On Saturday mornings, the entire Carolina Pines Community Center in south Raleigh reverberates with sounds of drumming and shouting from members of the Triangle Taiko and Special Taiko clubs. They’re rehearsing for their performances Saturday, July 29, at the N.C. Japan Summer Festival in Raleigh.
Taiko players (pronounced “tie-ko,” it’s a Japanese word for “drum”) use their whole bodies and even their voices to create elaborate rhythms. Each player in the ensemble lunges and chants while striking a drum that’s often wider than he or she is. It’s a musical form that dates back to sixth century Japan.
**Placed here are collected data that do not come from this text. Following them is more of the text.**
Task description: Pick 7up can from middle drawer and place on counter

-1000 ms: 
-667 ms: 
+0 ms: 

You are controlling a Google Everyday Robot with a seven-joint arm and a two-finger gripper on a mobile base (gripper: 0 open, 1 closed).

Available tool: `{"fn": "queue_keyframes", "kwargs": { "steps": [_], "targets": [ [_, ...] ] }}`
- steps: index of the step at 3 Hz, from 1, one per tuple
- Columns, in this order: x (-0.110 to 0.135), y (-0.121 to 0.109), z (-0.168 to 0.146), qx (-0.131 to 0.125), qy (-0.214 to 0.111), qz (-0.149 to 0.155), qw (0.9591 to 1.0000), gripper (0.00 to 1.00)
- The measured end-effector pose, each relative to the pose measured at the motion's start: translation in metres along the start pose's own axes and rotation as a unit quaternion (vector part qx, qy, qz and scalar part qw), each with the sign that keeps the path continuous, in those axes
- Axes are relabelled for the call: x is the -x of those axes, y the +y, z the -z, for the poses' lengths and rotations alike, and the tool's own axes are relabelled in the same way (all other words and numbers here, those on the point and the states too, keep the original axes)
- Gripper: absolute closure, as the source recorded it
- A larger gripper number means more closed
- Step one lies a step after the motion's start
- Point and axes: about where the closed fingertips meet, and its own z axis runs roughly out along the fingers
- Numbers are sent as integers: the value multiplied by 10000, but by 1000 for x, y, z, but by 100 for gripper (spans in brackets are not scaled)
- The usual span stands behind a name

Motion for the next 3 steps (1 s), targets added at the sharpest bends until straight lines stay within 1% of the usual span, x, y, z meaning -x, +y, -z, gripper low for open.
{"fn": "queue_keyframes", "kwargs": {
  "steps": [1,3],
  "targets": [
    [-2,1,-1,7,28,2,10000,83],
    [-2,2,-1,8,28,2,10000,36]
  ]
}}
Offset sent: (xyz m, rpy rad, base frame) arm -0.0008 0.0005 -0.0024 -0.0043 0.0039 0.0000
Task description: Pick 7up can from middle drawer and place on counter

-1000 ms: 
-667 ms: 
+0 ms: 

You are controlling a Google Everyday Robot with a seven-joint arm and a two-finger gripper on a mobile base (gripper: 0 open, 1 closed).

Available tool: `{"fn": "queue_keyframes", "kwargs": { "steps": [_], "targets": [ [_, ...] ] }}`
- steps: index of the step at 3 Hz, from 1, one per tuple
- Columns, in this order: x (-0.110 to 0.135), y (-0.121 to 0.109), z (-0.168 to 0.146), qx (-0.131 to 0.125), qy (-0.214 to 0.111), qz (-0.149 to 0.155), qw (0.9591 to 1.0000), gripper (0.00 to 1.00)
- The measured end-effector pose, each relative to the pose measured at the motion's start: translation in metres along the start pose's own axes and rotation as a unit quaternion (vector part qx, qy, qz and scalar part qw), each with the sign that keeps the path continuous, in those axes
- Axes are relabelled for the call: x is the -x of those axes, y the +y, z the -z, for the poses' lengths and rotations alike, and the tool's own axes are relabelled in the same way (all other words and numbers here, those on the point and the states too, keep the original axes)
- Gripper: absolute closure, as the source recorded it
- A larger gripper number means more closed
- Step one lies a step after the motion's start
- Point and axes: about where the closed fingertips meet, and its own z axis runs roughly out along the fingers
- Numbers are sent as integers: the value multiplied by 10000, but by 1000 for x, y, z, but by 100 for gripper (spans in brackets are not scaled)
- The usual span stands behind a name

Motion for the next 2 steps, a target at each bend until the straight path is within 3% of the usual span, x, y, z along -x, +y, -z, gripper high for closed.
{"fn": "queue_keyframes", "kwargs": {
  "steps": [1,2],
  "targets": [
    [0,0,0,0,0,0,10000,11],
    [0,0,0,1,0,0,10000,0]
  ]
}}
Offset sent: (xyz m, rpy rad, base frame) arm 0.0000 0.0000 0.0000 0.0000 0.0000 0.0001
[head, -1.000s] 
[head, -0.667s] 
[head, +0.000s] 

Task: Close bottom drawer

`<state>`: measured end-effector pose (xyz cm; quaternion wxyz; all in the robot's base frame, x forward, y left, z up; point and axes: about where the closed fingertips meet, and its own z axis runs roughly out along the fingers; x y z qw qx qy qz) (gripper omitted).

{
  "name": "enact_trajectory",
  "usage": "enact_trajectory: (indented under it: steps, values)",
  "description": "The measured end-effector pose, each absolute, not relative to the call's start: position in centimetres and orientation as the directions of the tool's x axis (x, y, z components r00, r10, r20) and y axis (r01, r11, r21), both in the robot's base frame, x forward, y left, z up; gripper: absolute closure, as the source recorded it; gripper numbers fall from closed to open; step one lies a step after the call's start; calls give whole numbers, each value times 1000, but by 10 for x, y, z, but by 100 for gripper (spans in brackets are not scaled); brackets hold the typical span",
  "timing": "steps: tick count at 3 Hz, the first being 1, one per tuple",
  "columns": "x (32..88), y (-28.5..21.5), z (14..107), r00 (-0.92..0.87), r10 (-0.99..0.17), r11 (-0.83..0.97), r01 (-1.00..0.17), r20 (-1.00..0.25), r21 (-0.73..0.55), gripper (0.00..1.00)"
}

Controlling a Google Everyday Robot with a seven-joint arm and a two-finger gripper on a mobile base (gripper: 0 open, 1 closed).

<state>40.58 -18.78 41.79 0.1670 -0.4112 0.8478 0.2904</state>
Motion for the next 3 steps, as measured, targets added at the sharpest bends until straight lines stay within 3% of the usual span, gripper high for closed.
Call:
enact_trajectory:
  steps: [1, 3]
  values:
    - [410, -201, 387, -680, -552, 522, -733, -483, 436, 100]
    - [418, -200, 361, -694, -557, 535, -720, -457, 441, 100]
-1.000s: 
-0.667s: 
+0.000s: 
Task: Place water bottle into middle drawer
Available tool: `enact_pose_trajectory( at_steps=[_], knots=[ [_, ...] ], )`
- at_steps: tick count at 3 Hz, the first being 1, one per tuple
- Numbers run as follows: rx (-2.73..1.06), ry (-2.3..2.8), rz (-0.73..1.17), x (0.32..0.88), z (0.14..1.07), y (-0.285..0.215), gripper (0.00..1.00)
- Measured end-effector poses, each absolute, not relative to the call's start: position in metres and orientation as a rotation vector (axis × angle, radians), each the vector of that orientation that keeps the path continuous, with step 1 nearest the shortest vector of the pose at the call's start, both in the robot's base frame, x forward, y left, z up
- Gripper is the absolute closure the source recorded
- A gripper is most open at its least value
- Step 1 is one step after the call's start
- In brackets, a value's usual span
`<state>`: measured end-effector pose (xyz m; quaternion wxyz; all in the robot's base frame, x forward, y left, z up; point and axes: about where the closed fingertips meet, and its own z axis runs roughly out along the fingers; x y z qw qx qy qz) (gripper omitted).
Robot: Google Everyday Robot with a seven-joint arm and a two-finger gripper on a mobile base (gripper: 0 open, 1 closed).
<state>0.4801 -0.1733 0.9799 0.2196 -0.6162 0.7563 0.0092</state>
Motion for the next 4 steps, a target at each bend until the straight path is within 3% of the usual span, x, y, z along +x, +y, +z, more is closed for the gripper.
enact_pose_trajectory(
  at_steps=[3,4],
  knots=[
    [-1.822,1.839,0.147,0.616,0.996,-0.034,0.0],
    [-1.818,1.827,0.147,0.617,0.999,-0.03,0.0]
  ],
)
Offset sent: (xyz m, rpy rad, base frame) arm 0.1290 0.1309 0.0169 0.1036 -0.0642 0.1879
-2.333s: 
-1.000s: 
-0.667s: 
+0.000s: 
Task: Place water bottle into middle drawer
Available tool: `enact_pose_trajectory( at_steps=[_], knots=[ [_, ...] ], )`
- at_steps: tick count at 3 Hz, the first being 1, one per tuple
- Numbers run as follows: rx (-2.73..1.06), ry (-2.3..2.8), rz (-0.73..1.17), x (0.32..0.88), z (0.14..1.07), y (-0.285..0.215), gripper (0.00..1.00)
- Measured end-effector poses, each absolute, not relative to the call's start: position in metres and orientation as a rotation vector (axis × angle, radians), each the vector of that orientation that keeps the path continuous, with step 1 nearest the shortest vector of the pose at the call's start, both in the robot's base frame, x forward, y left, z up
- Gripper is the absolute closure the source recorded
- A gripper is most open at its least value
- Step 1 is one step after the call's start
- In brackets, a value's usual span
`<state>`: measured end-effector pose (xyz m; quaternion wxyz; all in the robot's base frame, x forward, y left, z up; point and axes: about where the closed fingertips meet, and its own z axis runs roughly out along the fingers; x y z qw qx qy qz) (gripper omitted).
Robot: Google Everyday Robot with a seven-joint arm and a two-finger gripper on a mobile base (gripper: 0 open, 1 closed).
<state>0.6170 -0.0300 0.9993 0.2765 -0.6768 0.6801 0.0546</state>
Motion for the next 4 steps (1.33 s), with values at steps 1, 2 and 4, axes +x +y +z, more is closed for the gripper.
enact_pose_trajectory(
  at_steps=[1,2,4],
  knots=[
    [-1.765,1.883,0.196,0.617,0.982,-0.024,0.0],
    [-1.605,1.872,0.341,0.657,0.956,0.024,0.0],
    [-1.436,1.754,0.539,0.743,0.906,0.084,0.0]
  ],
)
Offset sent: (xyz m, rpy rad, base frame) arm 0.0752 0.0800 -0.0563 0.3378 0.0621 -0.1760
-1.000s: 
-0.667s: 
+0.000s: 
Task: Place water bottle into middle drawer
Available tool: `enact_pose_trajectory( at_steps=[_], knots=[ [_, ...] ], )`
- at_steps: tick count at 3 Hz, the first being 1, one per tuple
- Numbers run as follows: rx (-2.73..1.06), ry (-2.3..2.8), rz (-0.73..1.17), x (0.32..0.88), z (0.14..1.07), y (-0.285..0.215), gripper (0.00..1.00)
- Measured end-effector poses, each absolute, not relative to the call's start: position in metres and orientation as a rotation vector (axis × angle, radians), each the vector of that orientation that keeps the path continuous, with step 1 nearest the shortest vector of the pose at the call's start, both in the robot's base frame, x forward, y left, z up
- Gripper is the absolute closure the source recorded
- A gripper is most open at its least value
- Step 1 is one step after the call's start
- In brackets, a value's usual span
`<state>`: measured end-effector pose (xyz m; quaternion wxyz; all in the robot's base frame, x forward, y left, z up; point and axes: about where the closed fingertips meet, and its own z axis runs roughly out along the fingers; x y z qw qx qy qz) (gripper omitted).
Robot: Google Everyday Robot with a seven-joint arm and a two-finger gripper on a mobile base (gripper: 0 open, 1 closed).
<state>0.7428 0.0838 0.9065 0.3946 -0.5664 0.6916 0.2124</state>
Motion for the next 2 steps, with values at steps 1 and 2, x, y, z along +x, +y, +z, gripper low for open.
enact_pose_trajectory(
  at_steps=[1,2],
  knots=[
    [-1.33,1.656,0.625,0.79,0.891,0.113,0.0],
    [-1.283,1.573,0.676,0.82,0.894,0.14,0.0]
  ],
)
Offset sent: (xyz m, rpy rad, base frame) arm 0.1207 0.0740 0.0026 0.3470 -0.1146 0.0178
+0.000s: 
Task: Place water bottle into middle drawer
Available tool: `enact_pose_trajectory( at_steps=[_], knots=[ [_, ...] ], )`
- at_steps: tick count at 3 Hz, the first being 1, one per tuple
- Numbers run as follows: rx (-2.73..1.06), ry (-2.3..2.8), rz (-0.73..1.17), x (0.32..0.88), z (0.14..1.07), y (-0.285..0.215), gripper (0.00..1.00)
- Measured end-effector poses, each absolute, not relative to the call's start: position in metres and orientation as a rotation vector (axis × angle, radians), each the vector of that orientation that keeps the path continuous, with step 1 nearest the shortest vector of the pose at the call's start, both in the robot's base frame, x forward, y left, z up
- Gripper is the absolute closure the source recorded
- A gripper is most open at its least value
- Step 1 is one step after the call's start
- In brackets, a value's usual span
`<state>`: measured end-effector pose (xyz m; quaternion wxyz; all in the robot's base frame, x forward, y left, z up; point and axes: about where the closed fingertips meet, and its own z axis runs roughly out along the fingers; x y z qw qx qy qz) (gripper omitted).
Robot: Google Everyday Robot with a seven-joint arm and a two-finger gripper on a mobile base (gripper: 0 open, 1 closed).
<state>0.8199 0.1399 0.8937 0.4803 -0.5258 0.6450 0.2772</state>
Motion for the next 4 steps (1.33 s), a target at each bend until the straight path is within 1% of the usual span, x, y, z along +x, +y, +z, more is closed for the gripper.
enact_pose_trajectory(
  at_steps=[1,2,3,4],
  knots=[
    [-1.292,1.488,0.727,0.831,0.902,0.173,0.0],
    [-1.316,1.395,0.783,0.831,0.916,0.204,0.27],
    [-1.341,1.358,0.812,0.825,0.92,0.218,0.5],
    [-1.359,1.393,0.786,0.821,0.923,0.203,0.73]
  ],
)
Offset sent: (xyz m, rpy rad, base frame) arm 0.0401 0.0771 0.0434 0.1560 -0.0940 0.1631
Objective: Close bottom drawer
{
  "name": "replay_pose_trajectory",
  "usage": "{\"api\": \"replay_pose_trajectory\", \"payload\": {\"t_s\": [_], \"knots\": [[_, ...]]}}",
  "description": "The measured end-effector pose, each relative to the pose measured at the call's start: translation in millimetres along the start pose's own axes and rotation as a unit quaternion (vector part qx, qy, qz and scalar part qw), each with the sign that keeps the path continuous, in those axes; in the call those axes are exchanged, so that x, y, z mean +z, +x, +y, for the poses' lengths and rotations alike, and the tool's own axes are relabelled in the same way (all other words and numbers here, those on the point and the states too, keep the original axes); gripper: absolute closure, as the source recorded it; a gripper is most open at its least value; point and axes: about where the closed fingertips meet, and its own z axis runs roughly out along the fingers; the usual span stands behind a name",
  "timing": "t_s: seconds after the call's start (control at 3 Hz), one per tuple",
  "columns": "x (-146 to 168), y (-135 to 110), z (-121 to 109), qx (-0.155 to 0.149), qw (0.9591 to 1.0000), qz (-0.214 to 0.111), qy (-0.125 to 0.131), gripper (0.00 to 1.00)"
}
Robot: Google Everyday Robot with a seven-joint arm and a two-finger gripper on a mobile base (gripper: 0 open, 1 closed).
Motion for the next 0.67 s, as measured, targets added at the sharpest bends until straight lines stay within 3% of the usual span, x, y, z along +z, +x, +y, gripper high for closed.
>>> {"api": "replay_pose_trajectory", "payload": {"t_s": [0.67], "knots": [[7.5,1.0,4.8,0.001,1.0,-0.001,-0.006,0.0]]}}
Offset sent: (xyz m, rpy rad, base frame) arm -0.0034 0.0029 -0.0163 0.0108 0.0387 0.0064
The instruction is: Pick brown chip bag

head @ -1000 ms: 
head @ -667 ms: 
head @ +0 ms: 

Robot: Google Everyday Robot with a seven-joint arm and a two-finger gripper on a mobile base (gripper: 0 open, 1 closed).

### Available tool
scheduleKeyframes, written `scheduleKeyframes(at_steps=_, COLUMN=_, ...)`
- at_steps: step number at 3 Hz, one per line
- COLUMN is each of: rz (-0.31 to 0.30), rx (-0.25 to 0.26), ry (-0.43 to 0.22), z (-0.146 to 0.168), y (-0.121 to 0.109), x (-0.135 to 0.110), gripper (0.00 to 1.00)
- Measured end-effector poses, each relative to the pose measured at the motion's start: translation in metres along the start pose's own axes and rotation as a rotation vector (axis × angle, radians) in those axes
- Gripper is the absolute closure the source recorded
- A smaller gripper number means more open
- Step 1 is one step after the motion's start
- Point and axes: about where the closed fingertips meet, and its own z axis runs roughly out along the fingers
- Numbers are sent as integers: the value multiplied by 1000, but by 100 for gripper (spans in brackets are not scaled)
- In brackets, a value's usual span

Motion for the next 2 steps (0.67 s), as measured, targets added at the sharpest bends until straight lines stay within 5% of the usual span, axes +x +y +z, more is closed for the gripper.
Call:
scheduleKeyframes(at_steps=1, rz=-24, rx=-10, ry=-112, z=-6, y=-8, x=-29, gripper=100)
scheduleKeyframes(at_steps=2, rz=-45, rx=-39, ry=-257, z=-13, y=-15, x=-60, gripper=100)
Taiko performances are just some of the offerings at the summer festival at the state fairgrounds’ Kerr Scott Building. Visitors will find tea ceremonies, martial arts demos, folk dancing and more, plus food prepared by members of the Nippon Club of the Triangle, the Japanese cultural association hosting the festival.
Rocky and Yoko Iwashima founded the Nippon Club (Nippon means “Japan”) in 1990 after moving to Raleigh from Japan in 1987 because of Rocky’s job at IBM.
Twenty-seven years later, the club has spinoffs including a traditional Japanese tea club, Bon Odori folk dancing club and taiko clubs. They started the festival 12 years ago.
Triangle Taiko started in 2002 with players banging on trash cans; today, the club has roughly 40 drums and has performed at events from the Raleigh City of Oaks Marathon to North Carolina State University’s Packapalooza.
The Iwashimas started Special Taiko, for players with special needs, a few years later. Their son Taki has Down syndrome and found his place swimming, skiing and playing soccer through Special Olympics.
“We would like to return something for this community,” Rocky Iwashima said of their decision to start Special Taiko. The group now has seven members from ages 19 to 42.
Jennifer Pardus’ son Jonathan, 19, goes to Leesville Road High School in Raleigh and has been in Special Taiko for two years. He already knew Taki Iwashima from their swim team, the Raleigh Racers.
“I like for (Jonathan) to be involved in a lot more activities,” Jennifer Pardus said. “(Rocky) is very patient, and he explains things really well.”
Pardus and the other Special Taiko member will perform at the festival at 3:05 p.m.
The festival is the club’s biggest event of the year – in Japan, many towns have a summer festival with dancing to thank ancestors for the rice harvest, said Yoko Iwashima.
For the past 11 years, the festival’s been outdoors at the North Carolina Japan Center at N.C. State. Last summer’s event had around 1,300 attendees; this year, Rocky Iwashima hopes for 2,000 festivalgoers.
Moving the festival indoors wasn’t easy. The club will have to charge a small admission to pay for renting the facility. The festival usually overlaps with Tanabata, a Japanese star festival celebrating the meeting of two mythical lovers, but due to scheduling conflicts at the fairgrounds, the club had to pick a date about three weeks after Tanabata.
But being inside brings many benefits – now they can extend the festival’s hours and serve sushi, which was too hard to keep fresh when the festival was outside.
The taiko players are glad to be indoors.
“Outside ... there’s been many times when I thought I was going to pass out after a performance,” said Nanako Armstrong, who joined Triangle Taiko in March 2015.
The 28-year-old moved to the United States from Japan when she was 10. Armstrong picked up taiko a few years after moving stateside but left it behind for marching band at Cary’s Green Hope High School.
Armstrong decided to give taiko another try and is happy she did – without Triangle Taiko, she may never have met her husband, Beren Armstrong. At their wedding in March, the couple performed a taiko duet, of course.
Some of the taiko players have Japanese heritage, but many of them, like Jeri Brown, 71, were simply intrigued. She already knew what taiko was when her son, Ethan Brown, joined Triangle Taiko. Jeri Brown joined in 2004, and although Ethan has since left the group, she’s proud to be the member with the most years under her belt besides Rocky and Yoko Iwashima.
“I get a lot of mental and physical exercise out of it,” she said. “We have to memorize everything of course, which is a really good thing. ... Also, I just get to mix with a lot of different ages and backgrounds, and that makes it just fun.”
The players are excited to share taiko with whoever walks in the Kerr Scott Building’s doors on Saturday.
“It’s part of the experience to feel the vibration, to be very up close and just feel your body shake from the sound,” Nanako Armstrong said. “It’s not just the sound that you get to enjoy; it’s also what you feel in your body and what you see.”
What: The N.C. Japan Summer Festival
When: 1 to 8 p.m. Saturday, July 29
Where: Kerr Scott Building, N.C. State Fairgrounds, 1025 Blue Ridge Road, Raleigh.
Cost: $4 online in advance at www.ncjapanfest.org/tickets or $5 at the door. Food prices range from $2 to $5.